It might have been called Astral Travel, because that's where it takes you. This man is top 5, acoustic slide, on the planet. As a slide composer, he's in a class by himself. And though he's played in some illustrious concert halls, festivals, and TV shows globally, his gifts are not yet widely known. Not widely enough for this reviewer, at any rate.
The concept of Atlas Travel is to take faraway unknown places on world maps, and imagine the music that might go on in such a place. Sounds like Don Rooke to me.
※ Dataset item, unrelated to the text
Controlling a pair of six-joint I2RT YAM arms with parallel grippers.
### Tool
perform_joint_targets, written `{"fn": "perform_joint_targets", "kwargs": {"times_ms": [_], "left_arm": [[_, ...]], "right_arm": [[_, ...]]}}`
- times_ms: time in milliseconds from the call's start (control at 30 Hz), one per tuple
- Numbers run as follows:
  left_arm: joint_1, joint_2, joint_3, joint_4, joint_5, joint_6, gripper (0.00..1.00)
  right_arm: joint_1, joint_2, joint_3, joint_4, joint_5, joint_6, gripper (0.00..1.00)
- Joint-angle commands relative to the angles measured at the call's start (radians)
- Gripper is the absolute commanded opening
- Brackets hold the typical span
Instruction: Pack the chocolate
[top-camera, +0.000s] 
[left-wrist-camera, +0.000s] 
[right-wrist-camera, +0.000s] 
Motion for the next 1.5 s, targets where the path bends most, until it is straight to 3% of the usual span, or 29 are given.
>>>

The genius of the Hawaiian kona (a koa wood instrument from the 20s) and Weissenborn guitars (and lap steel) and the mastermind behind the Canadian wonder band The Henrys (see our review of their most recent release) pushes the sonic and harmonic envelopes in a very acoustic fashion, with a few new cohorts in the mix. If we introduce the players, it will give you an idea what this record is about.
Johan Hedin is a Swedish virtuoso who plays the nyckelharpa, described in the liner notes as a keyed Swedish violin first made in the 14th century, having melody and drone strings and played with a short bow. Ron Allen plays two transverse flutes, the bawu from China and the bansuri from India. He also contributes on an Armenian reed instrument of olive wood called the duduk. Jørn Anderson plays an adapted drum kit, percussion, and bass kalimba (must get one of those). I believe that George Meanwell on cello (must get a name like that) and George Koller on acoustic and electric upright bass are new to the fold. Fellow Canadian luminaries Zubot and Dawson pop up on a few tracks, Jesse Zubot on mandolin and fiddle, and Steve Dawson on ukulele. More familiar Rooke partners are Rob Piltch on nylon string and electric and sustainiac guitars, Michael White on trumpet, and John Sheard on pump organ (the kind with the mouse-proof pedal, which is, thankfully, pictured in the booklet--can’t have the mice chewing on the bellows, can we) and piano, and Hugh Marsh on borrowed violin.
So, casting the players gives you a certain idea what you’re in for here. But you must add to that list winged angelic creatures outside the studio windows. There is a humbling magic to these fourteen tracks that truly mystifies.